[Opening DATASET CONTENT section]

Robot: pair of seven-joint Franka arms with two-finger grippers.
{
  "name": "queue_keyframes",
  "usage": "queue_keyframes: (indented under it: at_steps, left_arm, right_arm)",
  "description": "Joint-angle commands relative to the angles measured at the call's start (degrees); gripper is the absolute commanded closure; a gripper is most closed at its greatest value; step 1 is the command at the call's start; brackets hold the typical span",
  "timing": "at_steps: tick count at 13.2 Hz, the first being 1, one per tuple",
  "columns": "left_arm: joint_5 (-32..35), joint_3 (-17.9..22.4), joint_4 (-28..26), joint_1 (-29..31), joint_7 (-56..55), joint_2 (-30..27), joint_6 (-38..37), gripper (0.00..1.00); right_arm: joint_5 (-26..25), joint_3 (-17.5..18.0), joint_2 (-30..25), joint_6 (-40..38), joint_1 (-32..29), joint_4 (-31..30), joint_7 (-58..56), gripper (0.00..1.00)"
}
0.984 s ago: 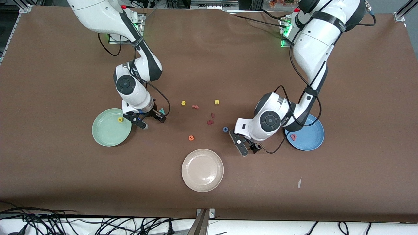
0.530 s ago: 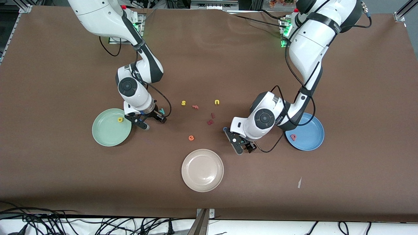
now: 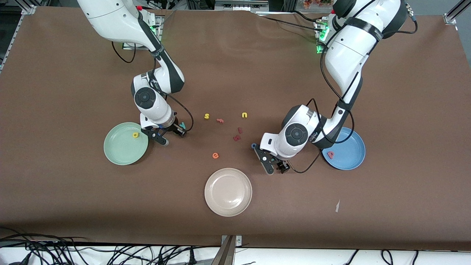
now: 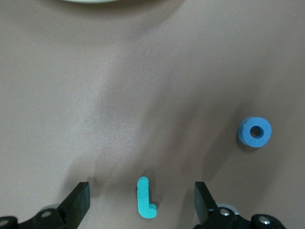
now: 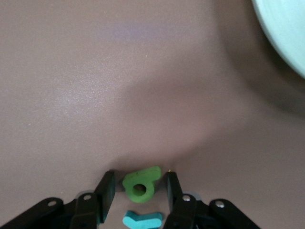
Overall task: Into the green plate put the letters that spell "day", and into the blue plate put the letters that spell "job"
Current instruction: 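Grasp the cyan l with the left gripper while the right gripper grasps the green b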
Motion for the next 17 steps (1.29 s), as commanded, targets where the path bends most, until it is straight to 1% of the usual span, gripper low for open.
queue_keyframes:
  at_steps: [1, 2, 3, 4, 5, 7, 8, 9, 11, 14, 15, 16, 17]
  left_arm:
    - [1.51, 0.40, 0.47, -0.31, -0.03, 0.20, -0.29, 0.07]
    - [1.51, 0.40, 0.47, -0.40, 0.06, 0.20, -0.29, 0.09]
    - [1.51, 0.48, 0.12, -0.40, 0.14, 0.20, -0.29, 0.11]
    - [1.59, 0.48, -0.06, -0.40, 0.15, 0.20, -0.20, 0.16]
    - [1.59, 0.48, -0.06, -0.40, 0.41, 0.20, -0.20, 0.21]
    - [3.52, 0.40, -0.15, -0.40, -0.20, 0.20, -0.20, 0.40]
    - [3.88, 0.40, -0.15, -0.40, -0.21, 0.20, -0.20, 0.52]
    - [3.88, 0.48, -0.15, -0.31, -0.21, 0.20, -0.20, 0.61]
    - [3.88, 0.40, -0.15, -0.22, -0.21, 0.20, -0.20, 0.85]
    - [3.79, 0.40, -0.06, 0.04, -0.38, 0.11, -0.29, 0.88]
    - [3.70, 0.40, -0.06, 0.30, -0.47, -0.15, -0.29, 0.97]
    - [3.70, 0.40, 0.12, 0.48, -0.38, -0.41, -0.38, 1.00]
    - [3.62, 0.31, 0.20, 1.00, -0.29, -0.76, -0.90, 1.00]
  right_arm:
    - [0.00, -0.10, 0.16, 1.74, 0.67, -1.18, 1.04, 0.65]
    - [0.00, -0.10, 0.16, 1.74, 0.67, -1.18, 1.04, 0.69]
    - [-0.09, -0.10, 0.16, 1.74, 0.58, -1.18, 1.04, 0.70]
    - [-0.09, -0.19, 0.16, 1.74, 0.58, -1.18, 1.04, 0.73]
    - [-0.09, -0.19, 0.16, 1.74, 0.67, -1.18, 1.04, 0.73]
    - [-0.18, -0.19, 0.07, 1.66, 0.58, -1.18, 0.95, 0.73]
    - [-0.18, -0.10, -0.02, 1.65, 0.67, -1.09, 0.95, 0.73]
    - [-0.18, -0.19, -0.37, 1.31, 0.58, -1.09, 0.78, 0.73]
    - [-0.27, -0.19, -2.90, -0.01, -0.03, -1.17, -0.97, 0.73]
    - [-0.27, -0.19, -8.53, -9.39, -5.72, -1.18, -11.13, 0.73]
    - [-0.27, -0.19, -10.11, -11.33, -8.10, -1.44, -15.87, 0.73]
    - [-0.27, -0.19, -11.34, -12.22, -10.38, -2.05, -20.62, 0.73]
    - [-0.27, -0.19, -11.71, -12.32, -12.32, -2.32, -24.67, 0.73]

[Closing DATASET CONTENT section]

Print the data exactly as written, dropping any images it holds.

• [TASK ANSWER]
Robot: pair of seven-joint Franka arms with two-finger grippers.
{
  "name": "queue_keyframes",
  "usage": "queue_keyframes: (indented under it: at_steps, left_arm, right_arm)",
  "description": "Joint-angle commands relative to the angles measured at the call's start (degrees); gripper is the absolute commanded closure; a gripper is most closed at its greatest value; step 1 is the command at the call's start; brackets hold the typical span",
  "timing": "at_steps: tick count at 13.2 Hz, the first being 1, one per tuple",
  "columns": "left_arm: joint_5 (-32..35), joint_3 (-17.9..22.4), joint_4 (-28..26), joint_1 (-29..31), joint_7 (-56..55), joint_2 (-30..27), joint_6 (-38..37), gripper (0.00..1.00); right_arm: joint_5 (-26..25), joint_3 (-17.5..18.0), joint_2 (-30..25), joint_6 (-40..38), joint_1 (-32..29), joint_4 (-31..30), joint_7 (-58..56), gripper (0.00..1.00)"
}
0.984 s ago: 
0.530 s ago: 
now: 
now: 
now: 
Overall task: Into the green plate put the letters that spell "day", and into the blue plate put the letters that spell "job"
Current instruction: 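Grasp the cyan l with the left gripper while the right gripper grasps the green b
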Motion for the next 17 steps (1.29 s), as commanded, targets where the path bends most, until it is straight to 1% of the usual span, gripper low for open.
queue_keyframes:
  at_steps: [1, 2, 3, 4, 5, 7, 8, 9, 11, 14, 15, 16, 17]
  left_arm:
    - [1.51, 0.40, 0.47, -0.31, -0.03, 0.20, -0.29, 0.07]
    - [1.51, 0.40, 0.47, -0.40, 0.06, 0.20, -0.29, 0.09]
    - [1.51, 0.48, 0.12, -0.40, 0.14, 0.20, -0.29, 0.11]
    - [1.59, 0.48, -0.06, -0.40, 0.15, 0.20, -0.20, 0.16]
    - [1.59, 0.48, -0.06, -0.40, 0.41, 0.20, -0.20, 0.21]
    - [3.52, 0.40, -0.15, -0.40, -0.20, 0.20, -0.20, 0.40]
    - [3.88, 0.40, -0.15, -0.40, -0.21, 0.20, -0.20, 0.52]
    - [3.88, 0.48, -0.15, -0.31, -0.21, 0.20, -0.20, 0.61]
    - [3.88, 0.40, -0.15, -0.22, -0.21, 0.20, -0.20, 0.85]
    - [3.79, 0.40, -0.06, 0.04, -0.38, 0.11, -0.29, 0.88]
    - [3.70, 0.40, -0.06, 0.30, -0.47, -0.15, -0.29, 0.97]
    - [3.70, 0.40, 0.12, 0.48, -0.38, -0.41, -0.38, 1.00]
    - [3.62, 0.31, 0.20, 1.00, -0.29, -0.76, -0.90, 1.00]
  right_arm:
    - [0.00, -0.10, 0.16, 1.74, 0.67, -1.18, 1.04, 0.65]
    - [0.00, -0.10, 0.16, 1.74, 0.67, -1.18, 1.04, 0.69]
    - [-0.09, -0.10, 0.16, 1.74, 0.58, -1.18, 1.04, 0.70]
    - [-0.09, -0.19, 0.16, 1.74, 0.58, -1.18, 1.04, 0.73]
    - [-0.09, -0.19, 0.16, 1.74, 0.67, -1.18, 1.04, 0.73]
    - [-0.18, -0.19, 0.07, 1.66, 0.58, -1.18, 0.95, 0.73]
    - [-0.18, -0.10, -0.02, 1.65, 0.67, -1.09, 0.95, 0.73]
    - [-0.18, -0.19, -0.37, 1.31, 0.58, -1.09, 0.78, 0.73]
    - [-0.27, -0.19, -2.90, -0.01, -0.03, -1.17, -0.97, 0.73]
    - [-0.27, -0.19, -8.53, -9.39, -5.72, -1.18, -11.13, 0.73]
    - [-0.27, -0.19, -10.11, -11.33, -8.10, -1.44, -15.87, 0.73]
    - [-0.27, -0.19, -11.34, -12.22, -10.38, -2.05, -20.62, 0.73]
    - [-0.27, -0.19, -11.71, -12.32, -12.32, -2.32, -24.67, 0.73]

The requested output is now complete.